Tu te souviens du petit jeune qui nous a servi ? C’est son premier mois ici. Sympathique comme tout. Mais il a tendance à faire des erreurs dans les commandes, surtout quand il est stressé.
J’ai commandé framboise, mais vu dans l’état où il était, il y a de bonnes chances qu’il ait fait une erreur. »
Unknown regarda le gobelet, ne comprenant toujours pas où elle voulait en venir.
« Et ?
— Et il pourrait y avoir n’importe quoi dedans. Peut-être même qu’il est
vide. Ou peut-être que le temps complétera les blancs quand il en aura
besoin. Mais le plus important, c’est que peu importe ce qu’il y a dans
ce gobelet, cela ne créera pas de paradoxe. »
Circonspect, il le prit dans sa main et aspira la boisson par la paille.
« Alors ? demanda Lisa, ne pouvant pas s’empêcher d’être un peu
excitée d’enfin avoir la réponse à cette question stupide après toutes
ces années.
— C’est bon.
— … C’est tout ?
— Je ne reconnais pas la saveur. »
Déçue et amusée, Lisa ne put retenir un gloussement.
« Tu es peut-être bien en train de boire de l’indétermination temporelle, rigola-t-elle. Littéralement. Ça te va bien.
C’est le même principe pour le Tigretemps. Ce qui compte, c’est ce que j’en ai vu et entendu, pas ce que ce qui s’est produit réellement. Tant que les marques sont là et qu’elle entend les bruits que j’ai entendus, peu importe si c’est le Tigretemps qui en est à l’origine, le temps ne se brisera pas.
Si on arrive à le capturer, il nous suffira de faire les marques nous-même et de reproduire les bruits que j’ai entendus durant la nuit au quatrième.
Si on n’arrive pas à le capturer, alors il devra revenir demain pour respecter le futur.
Autrement dit, on a deux chances.
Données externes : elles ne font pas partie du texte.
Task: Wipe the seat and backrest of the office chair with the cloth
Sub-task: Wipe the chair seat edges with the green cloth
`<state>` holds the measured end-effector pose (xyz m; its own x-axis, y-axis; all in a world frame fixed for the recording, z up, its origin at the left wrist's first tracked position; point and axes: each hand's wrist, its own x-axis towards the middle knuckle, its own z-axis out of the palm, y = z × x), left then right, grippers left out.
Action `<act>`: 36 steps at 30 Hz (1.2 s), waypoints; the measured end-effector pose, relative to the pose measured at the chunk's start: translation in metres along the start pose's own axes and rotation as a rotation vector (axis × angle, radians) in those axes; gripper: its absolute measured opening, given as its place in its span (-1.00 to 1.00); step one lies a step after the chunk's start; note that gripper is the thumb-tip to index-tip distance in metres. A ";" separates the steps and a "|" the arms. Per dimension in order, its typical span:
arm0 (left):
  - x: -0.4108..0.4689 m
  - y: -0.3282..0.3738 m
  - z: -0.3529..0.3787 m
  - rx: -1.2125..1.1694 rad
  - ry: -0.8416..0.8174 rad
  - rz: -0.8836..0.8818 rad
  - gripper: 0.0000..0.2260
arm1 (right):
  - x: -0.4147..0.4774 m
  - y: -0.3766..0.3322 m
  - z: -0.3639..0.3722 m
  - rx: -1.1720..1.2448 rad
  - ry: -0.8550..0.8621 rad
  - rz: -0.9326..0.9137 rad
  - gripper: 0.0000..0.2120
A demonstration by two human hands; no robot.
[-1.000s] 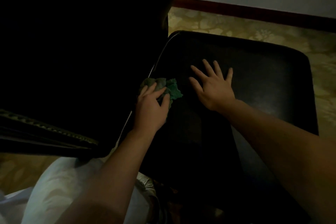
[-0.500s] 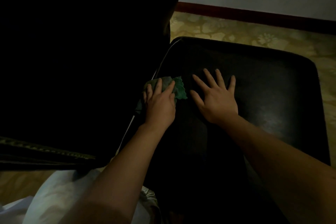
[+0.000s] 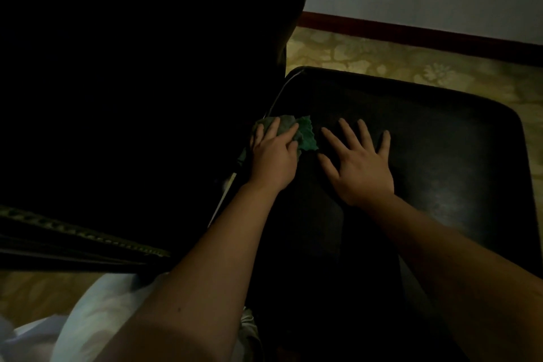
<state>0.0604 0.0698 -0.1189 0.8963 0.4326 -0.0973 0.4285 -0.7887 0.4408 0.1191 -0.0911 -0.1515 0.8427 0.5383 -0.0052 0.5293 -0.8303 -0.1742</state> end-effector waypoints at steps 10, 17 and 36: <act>-0.044 -0.010 0.009 0.051 0.077 -0.030 -0.61 | 0.000 -0.001 0.000 -0.001 0.012 0.000 -0.35; -0.015 0.003 0.006 0.073 0.057 -0.054 -0.62 | 0.000 -0.001 -0.001 0.009 0.020 0.002 -0.40; -0.014 -0.001 0.011 0.013 0.122 -0.007 -0.63 | 0.021 0.014 -0.026 0.019 -0.140 -0.141 -0.30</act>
<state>0.0485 0.0599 -0.1278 0.8732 0.4873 0.0096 0.4366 -0.7907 0.4292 0.1465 -0.0950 -0.1287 0.7379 0.6648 -0.1166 0.6378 -0.7433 -0.2017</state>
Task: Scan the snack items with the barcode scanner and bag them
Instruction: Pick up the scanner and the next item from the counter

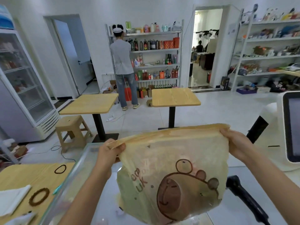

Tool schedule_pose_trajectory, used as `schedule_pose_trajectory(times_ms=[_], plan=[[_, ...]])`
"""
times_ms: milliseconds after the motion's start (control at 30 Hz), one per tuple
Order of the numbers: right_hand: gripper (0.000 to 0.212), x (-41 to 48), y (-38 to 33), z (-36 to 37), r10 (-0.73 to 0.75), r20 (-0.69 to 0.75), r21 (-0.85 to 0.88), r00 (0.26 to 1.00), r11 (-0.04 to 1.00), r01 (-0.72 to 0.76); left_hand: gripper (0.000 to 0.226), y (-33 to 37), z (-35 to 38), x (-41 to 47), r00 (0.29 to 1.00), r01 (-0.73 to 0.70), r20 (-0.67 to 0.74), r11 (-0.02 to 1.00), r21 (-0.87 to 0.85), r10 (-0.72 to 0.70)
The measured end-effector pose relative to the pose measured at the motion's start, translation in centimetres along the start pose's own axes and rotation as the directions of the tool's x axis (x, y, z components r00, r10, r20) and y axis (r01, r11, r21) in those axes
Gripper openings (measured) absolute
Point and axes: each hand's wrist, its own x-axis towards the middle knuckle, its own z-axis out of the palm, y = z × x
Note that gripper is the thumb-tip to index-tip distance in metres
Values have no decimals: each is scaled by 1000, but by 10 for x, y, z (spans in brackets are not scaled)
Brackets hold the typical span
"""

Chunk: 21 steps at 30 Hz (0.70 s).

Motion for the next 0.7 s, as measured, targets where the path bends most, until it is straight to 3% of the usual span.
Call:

Enfin, je devrais dire que deux chances. Il n’y a eu aucune trace de lui après-demain. Si on ne peut pas le capturer aujourd’hui ou demain, il ne reviendra pas.
On n’aura pas de troisième chance. »
Ils se regardèrent sans rien dire un moment avant que Unknown ne brise le silence.
« Comment je suis censé le capturer ? La mission est de le ramener à la base. Les bracelets-balises fonctionneront avec quelque chose d’aussi gros dans ces conditions ? »
Lisa savait que, malgré toutes les qualités de leurs bracelets-balises, la réponse était non. Ces choses étaient des petits bijoux de technologie, qui leur permettaient de faire des sauts dans le temps et entre les dimensions, à un niveau que même le Tigretemps ne pouvait pas égaler. Les bracelets n’apparaissaient à leur poignet que quand il avait besoin de s’en servir. La première fois qu’on lui avait expliqué ce fonctionnement, Lisa avait eu quelques doutes, mais ils avaient prouvé leur fiabilité plus d’une fois.
C’est comme ça qu’il était arrivé et c’est comme ça qu’il repartirait. Et dans ce cas précis, ces bracelets ne leur seraient d’aucune utilité.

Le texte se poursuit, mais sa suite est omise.